Visual segmentation is a core function of biological vision, key to adaptive behavior in complex environments. Early models inspired by the feedforward processing in the visual system described texture-based human segmentation as a comparison of the summary statistics of low-level image features across space. Here we consider the alternative view that, due to image ambiguity and sensory noise, perceptual segmentation requires probabilistic inference.

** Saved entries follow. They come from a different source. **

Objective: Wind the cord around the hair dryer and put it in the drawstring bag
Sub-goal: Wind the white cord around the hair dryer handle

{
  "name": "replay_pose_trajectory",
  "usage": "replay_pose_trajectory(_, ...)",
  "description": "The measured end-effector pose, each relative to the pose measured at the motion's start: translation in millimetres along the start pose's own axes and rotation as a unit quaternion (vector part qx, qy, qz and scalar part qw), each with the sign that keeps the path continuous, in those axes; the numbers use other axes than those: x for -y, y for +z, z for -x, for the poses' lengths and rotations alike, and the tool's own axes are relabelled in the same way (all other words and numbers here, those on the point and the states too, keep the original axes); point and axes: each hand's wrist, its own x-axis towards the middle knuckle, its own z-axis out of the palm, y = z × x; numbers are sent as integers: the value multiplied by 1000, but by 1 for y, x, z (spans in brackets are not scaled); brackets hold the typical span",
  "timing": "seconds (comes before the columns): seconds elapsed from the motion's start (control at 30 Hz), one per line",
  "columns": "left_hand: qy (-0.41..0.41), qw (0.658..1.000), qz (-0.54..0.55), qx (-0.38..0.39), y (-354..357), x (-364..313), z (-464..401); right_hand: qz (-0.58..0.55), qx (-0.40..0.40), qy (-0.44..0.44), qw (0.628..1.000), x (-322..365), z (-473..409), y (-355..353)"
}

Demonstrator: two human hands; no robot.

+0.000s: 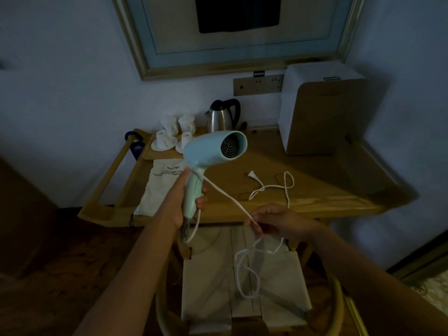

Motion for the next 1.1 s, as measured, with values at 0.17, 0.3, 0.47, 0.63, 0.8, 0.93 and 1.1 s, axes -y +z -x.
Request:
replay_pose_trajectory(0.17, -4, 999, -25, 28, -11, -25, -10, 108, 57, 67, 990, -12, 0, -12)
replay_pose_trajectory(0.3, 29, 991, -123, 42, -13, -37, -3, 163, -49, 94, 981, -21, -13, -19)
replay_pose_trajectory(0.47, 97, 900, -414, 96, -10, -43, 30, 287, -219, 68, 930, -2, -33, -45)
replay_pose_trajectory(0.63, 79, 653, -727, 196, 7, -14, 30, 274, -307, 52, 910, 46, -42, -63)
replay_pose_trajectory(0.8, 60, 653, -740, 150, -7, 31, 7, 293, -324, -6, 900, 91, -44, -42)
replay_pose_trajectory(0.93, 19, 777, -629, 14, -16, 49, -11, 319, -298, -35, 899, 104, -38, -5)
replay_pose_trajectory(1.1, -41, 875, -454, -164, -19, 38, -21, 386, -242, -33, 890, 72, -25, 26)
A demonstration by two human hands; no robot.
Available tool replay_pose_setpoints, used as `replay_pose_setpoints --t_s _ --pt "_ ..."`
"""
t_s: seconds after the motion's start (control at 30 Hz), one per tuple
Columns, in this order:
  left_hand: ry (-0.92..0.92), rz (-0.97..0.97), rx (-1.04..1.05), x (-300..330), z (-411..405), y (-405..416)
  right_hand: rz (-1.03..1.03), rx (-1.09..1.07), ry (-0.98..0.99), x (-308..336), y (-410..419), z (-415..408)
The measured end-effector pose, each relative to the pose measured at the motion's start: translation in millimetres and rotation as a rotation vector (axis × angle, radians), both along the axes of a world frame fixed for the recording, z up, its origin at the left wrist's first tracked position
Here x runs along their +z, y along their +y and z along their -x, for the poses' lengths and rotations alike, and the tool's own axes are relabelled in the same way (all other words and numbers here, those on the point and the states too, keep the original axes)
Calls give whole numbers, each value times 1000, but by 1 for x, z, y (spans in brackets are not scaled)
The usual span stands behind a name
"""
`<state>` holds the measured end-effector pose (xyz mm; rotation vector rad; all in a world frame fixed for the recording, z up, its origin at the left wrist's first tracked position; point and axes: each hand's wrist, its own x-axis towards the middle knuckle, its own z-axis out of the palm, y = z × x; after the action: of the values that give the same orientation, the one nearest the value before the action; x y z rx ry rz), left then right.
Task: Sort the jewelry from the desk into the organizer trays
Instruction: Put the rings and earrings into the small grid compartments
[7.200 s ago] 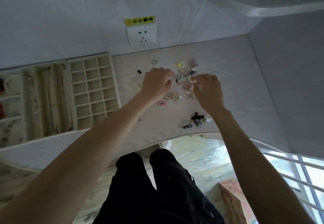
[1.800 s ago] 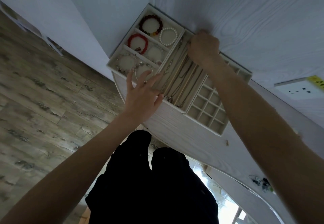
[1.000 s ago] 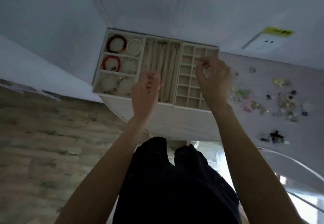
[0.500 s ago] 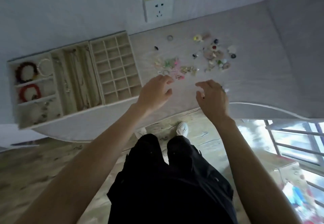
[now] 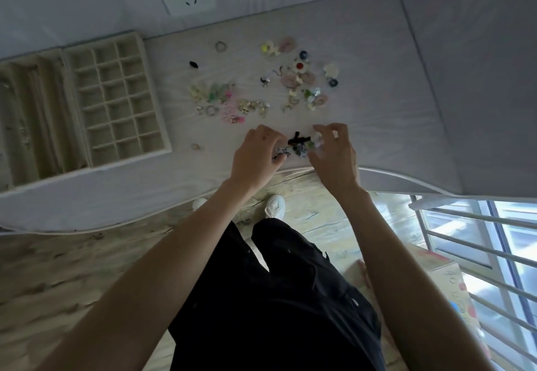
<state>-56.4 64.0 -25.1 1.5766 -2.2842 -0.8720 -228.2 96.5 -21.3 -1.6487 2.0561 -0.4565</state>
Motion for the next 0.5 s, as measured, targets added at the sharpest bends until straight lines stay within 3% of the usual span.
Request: replay_pose_setpoints --t_s 0.17,0.3,0.4,0.5 --pt "-44 21 46 -1 -9 -7 17 35 15 -3 -20 -5" --pt "-80 56 15 2 -20 -3 119 79 159 6 -18 -11" --pt "-80 47 52 0 -19 -1 221 207 155 7 -10 -23" --pt "-46 21 96 -3 -17 -1 139 333 160 -1 -12 -39"
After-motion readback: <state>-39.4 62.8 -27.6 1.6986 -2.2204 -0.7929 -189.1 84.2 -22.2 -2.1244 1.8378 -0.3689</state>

To test this hypothesis, we develop a novel paradigm to measure perceptual segmentation maps and their variability. We use composite textures: each segment is characterized by a different distribution of oriented features. Participants briefly view an image followed by two spatial cues and report whether the cued locations belong to the same segment. We repeat the sequence with different locations and reconstruct the full segmentation map from the binary choices, solving a system of equations. In a second set of experiments, we manipulate uncertainty by controlling the overlap between feature distributions and smoothing the texture boundary and measure texture discrimination performance.
We find that segmentation maps are similar across observers but variable: perceptual variability correlates with intrinsic image uncertainty, and both are higher near segment boundaries. We then test the inference model that consists in assigning pixels to segments by evaluating which distribution explains best the observed features. Quantitative model comparison shows that perceptual variability reflects image uncertainty beyond sensory noise and that human segmentation is better explained by optimal probabilistic inference than by comparing summary statistics. Lastly, we find an interaction between the effects of contour uncertainty and feature distribution overlap.
These results support the probabilistic inference hypothesis and suggest extending the model with contour specific components. Our work provides a normative explanation of human perceptual segmentation as probabilistic inference and demonstrates a novel framework to study perceptual segmentation, which could be extended to natural images.